PURPOSE: to improve the Union VAT system in the
context of cross-border business-to-business (B2B) trade between
Member States and to define the principles for a definitive VAT
system.
PROPOSED ACT: Council Directive.
ROLE OF THE EUROPEAN PARLIAMENT: the Council adopts
the act after consulting the European Parliament but without being
obliged to follow its opinion.
BACKGROUND: the European Commission has long-standing
commitment to implementing a definitive VAT system that is
well-suited to the functioning of the single market. The main idea
in this regard was that doing business across the European Union
should be as simple and as secure as engaging in purely domestic
activities.
In its April 2016 action
plan on VAT, the Commission announced, inter alia, its
intention to adopt a definitive VAT system for intra-Union
cross-border trade based on the principle of taxation in the Member
State of destination of the goods in order to create a robust
single European VAT area.
The Council reiterated its view that the
principle of taxation in the Member State of origin of the
supply of goods or services should be replaced by the
principle of taxation in the Member State of
destination.
In its resolution
of 24 November 2016, Parliament also welcomed the
Commissions intention to propose a definitive VAT system by
2017 that is simple, fair, robust, efficient and less susceptible
to fraud.
On 8 November 2016, the Council stated that, while the
Commission is working on the definitive VAT system for intra-Union
trade, improvements to the current VAT system should be made in
the meantime.
IMPACT ANALYSIS: the preferred option, chosen in the
impact assessment, would reduce cross border VAT fraud by EUR 41
billion and compliance costs for businesses by EUR 1
billion.
CONTENT: this proposal to amend Directive
2006/112/EC (VAT Directive) is a step forward to
replacing the transitional arrangements, applicable since 1 January
1993, by a definitive VAT system for intra-Union B2B trade under
which domestic and cross-border transactions of goods will be
treated in the same way.
It makes improvements to the current VAT system and
lays the foundations for the definitive system for intra-Union B2B
exchanges. Its main elements are:
1) Certified taxable person: the Commission proposed introducing the concept of
the certified taxable person which would allow for an attestation
that a particular business can globally be considered to be a
reliable taxpayer. The concept is important because certain
simplification rules, which could be fraud-sensitive, will apply
only where a certified taxable person is involved in the relevant
transaction.
The provision sets out the overall criteria on
the basis of which the Member States will be able to certify
taxable persons.
In parallel, a proposal
to amend the Regulation on administrative cooperation is
presented in order to enable the certified taxable person status of
taxable persons being integrated in the VIES (VAT information and
exchange system).
2) Call-off stock: the
proposal provides for a simplification and uniform treatment for
call-off stock arrangements in cross-border trade. The proposed
solution consists in considering the call-off stock arrangements as
giving rise to a single supply in the Member State of departure and
to an intra-Community acquisition in the Member State where the
stock is situated. This simplification is limited to certified
taxable persons who will no longer need to register and pay VAT in
another Member State when they store goods there.

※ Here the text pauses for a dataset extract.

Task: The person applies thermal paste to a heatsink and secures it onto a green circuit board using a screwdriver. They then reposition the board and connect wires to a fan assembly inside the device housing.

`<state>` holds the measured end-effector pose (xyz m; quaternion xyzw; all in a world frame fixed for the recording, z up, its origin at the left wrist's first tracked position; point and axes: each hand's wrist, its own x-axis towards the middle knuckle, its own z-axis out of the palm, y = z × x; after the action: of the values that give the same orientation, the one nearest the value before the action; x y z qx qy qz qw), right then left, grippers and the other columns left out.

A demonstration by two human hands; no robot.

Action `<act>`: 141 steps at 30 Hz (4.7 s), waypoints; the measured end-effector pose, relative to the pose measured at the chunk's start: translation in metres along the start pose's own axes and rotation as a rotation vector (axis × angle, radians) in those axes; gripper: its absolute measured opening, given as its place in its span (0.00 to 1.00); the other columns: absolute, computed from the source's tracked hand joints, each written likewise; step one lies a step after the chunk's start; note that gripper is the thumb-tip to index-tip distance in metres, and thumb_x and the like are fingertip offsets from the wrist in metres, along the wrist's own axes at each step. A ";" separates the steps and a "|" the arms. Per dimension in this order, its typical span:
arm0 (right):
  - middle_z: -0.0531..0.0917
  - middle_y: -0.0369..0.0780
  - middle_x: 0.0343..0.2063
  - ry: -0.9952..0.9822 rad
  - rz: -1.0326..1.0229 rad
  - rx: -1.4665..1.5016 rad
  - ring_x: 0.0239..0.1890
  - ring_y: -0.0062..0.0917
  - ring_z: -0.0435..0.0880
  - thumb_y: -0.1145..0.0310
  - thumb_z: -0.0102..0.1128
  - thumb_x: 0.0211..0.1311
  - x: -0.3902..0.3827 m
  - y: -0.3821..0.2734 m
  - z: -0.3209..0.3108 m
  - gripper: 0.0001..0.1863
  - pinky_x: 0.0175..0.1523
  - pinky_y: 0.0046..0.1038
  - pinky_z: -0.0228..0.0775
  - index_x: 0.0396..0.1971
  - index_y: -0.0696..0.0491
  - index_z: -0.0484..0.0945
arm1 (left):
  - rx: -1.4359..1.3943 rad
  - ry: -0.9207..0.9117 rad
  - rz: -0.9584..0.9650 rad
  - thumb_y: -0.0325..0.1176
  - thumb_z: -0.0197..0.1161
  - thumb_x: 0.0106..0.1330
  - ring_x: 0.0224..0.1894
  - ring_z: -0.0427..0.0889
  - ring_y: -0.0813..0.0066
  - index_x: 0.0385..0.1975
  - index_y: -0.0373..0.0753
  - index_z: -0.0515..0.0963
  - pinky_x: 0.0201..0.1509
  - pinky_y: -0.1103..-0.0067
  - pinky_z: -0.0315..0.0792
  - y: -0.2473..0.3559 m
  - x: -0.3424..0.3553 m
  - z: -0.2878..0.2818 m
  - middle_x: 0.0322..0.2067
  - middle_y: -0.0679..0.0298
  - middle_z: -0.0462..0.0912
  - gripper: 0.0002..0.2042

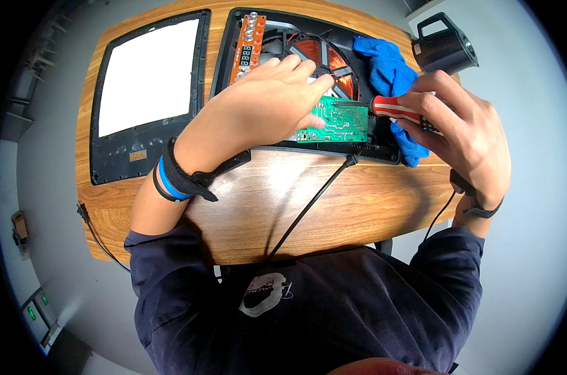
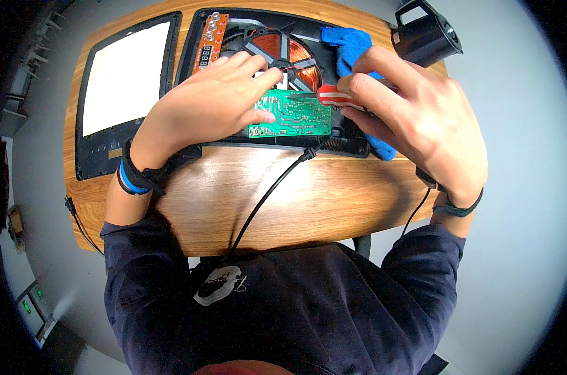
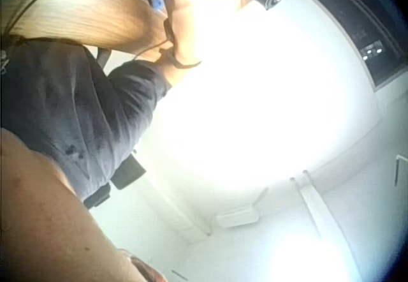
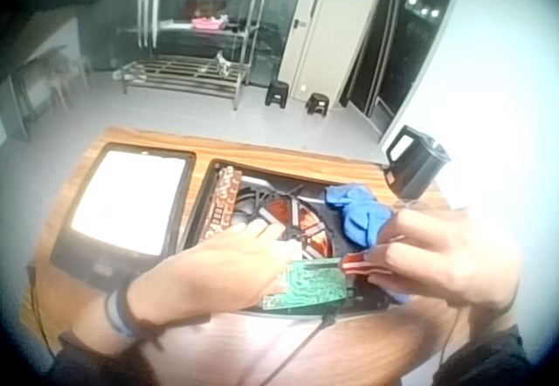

3) VAT identification number: the proposed amendments provide as a substantive
condition for the application of the exemption, that the acquirer
has to be identified for VAT purposes in a Member State other than
that in which dispatch or transport of the goods begins. The
correct filing of the VIES listing becomes a substantive condition
which can lead, where that condition is not met, to the rejection
by the tax administration of an applied exemption
4) Chain transactions:
VAT rules when determining the VAT treatment of chain transactions
would be further harmonised. The Commission proposed that
the simplification for those elements of a chain transaction which
do not involve the physical movement of goods, for example when
goods are sold via several traders, but physically the goods move
directly from the original seller to the final buyer. This
simplification is limited to certified taxable persons.
5) Definitive system for intra-Union
trade: the main foundations of the
new single and definitive VAT area shall be:
VAT shall be levied on cross-border
business-to-business exchanges within
the Union;
·
the definitive VAT system for intra-Union trade
is based on the principle of taxation in the Member State of
destination of the supply of goods or services; of liability
for VAT of the supplier, or the acquirer if he is a certified
taxable person, and of a single registration scheme for the
declaration, payment and deduction of the tax;
·
where the person liable for VAT is not
established in the Member State where the tax is due, he shall be
able to settle his declaration and payment obligations via a
so-called One-Stop Shop system. Use of that system shall
also be possible for the deduction of input VAT.
Lastly, although at this stage not yet explicitly
stipulated, the system could or should further be based on the
abolition of the recapitulative statement (the so-called
VIES listing), the application of the overall invoicing rules of
the Member State of the supplier, and the harmonisation of certain
rules related to invoicing (such as the time of issuing of
invoices).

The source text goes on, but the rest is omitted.